It wasn’t too long ago that Microsoft’s Craig Mundie, the company’s chief research and strategy officer, offered a public lecture to Google on how it should have been more patient and flexible in its dealings with China.
Mundie’s commentary was condescending, patronizing, self-serving — and an utterly obsequious ploy by Microsoft to curry favor with Chinese authorities. Rather than chortle at Google’s apparent misfortune, Microsoft should have kept its counsel and stuck to its coding.
Now we learn that Microsoft’s own patience with China is wearing thin. Earlier today in Singapore, Microsoft CEO Steve Ballmer said China’s weak enforcement of copyright laws has hurt his company’s revenues and compelled it to focus on other markets in Asia.

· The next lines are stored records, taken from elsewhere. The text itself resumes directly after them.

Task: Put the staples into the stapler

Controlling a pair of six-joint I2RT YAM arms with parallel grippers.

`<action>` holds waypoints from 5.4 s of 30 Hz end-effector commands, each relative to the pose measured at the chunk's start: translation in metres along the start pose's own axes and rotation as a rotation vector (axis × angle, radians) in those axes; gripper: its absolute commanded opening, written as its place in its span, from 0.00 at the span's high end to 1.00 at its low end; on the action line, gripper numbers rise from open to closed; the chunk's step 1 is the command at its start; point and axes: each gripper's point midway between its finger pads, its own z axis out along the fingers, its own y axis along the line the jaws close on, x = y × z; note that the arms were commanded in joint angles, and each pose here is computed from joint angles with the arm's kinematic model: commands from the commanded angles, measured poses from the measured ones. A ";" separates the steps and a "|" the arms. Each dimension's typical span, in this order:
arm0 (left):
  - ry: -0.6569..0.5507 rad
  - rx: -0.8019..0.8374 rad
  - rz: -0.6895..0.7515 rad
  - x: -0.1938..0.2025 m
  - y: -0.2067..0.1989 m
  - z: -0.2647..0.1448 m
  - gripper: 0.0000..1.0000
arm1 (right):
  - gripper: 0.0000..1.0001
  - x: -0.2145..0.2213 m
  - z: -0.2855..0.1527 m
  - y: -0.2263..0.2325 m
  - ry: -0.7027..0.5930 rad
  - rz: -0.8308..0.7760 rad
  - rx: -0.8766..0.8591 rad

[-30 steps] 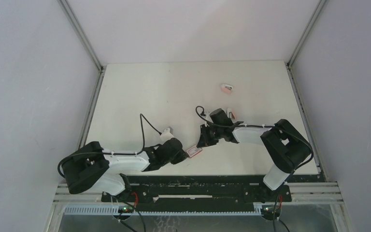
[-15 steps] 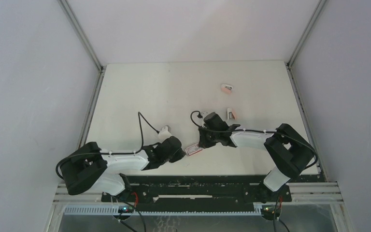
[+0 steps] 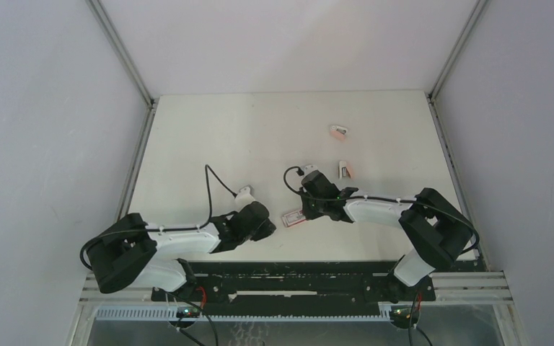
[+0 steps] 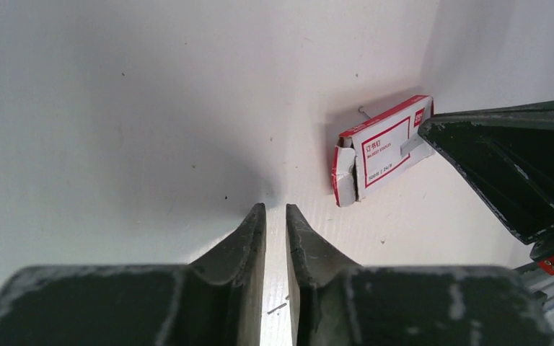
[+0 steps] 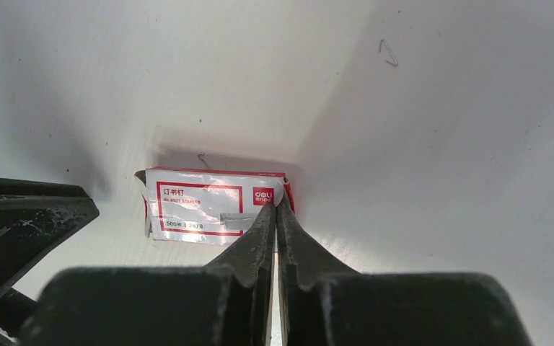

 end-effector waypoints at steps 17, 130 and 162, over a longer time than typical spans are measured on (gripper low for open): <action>-0.003 0.149 0.048 -0.011 -0.042 -0.001 0.59 | 0.66 -0.033 -0.040 -0.004 -0.088 0.157 -0.241; 0.058 0.037 -0.031 0.006 -0.008 0.034 1.00 | 0.83 -0.023 -0.010 0.000 0.040 0.220 -0.340; 0.044 0.029 -0.019 0.001 -0.010 0.032 1.00 | 1.00 -0.014 0.000 -0.002 0.067 0.130 -0.229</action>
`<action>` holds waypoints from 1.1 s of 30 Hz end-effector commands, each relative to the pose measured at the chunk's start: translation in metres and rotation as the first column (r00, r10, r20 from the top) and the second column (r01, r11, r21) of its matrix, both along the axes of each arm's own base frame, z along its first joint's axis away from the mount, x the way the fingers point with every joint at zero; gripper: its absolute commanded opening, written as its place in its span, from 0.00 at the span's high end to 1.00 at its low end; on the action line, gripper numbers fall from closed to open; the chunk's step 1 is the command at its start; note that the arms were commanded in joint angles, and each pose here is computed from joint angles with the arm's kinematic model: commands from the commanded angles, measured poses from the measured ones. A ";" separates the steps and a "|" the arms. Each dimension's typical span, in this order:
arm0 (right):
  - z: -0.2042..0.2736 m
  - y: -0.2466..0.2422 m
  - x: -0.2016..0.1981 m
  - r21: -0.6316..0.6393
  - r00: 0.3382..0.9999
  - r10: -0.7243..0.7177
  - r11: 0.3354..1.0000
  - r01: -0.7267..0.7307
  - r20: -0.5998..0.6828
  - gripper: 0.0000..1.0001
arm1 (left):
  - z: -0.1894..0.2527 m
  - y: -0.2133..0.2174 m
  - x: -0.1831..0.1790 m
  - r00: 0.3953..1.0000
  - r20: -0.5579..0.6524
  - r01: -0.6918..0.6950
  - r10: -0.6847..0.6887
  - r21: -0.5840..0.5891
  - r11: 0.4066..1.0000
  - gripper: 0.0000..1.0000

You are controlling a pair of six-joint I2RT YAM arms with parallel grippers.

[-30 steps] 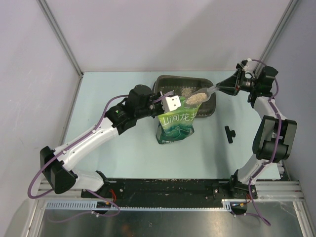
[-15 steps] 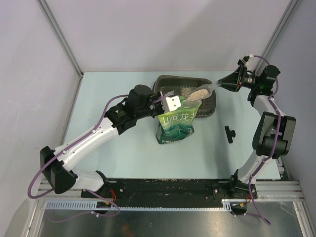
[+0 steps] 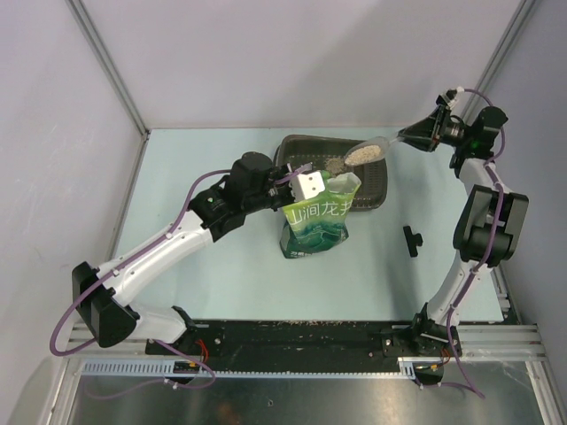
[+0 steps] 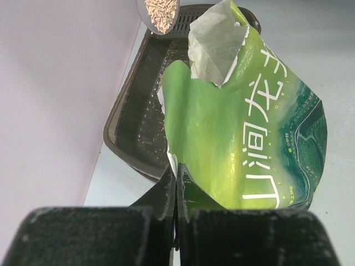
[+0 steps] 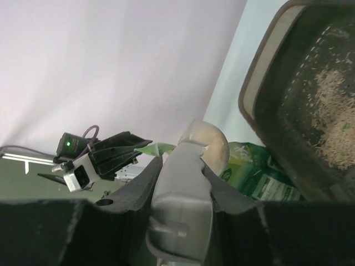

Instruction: Fill the litter box with clean litter

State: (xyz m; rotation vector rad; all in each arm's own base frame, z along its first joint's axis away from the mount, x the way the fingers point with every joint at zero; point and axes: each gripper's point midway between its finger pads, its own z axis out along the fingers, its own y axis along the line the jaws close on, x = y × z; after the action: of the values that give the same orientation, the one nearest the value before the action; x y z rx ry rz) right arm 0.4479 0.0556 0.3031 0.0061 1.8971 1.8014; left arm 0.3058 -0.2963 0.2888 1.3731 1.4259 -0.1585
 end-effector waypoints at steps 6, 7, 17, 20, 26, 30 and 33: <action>-0.035 -0.016 0.040 -0.010 0.995 -0.098 0.995 0.098 0.013 1.00 | 0.015 0.005 0.008 0.999 0.043 -0.033 0.034 -0.017 0.999 1.00; -0.040 -0.018 0.043 -0.011 0.994 -0.107 0.994 0.107 0.006 1.00 | 0.014 0.004 0.008 0.999 0.041 -0.033 0.034 -0.015 0.999 1.00; -0.089 -0.029 0.059 -0.246 0.978 -0.210 0.948 0.201 -0.010 1.00 | 0.009 0.005 0.004 0.999 0.025 -0.032 0.032 -0.004 0.999 1.00; -0.095 -0.033 0.057 -0.327 0.973 -0.228 0.918 0.224 0.027 1.00 | 0.008 0.005 0.003 0.999 0.023 -0.027 0.027 -0.002 1.000 1.00; -0.099 -0.030 0.048 -0.440 0.972 -0.219 0.867 0.232 0.082 1.00 | 0.007 0.006 0.002 0.999 0.025 -0.020 0.020 -0.003 1.000 1.00; -0.089 -0.024 0.039 -0.480 0.970 -0.210 0.843 0.243 0.122 1.00 | 0.006 0.005 0.000 1.000 0.023 -0.008 0.008 -0.001 1.000 1.00; -0.088 -0.020 0.034 -0.519 0.969 -0.205 0.818 0.248 0.140 1.00 | 0.004 0.004 -0.004 1.000 0.012 0.001 -0.001 -0.006 1.000 1.00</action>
State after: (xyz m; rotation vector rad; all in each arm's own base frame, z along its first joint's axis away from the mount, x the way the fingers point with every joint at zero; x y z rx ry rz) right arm 0.4922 0.0333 0.1821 0.1079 2.2000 1.2243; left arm 0.3052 -0.2952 0.2856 1.3794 1.4362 -0.1564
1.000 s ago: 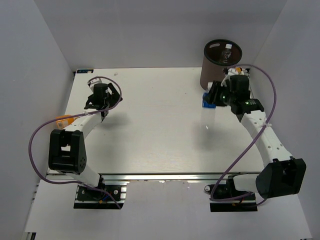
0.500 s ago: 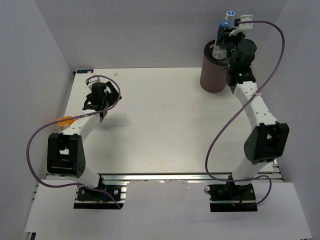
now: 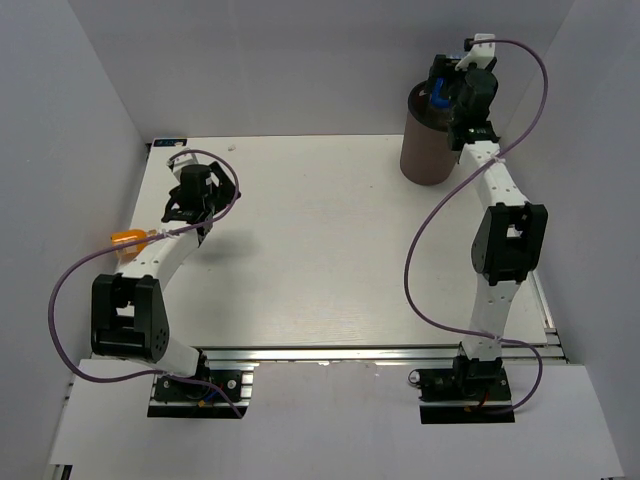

An Associated Press (AP) report containing Ballmer’s remarks also noted that China — destined to become the world’s biggest computer market this year when it overtakes the U.S. — accounts for 15 to 20 percent of global PC sales, but just one (as in 1) percent of Microsoft revenue.
“Intellectual property protection in China is not just lower than other places, it’s very low, very, very low. We see better opportunities in countries like India and Indonesia than China because the intellectual property protection is quite a bit better.”
When Ballmer returns to head office, he might want to share that insight with Mundie.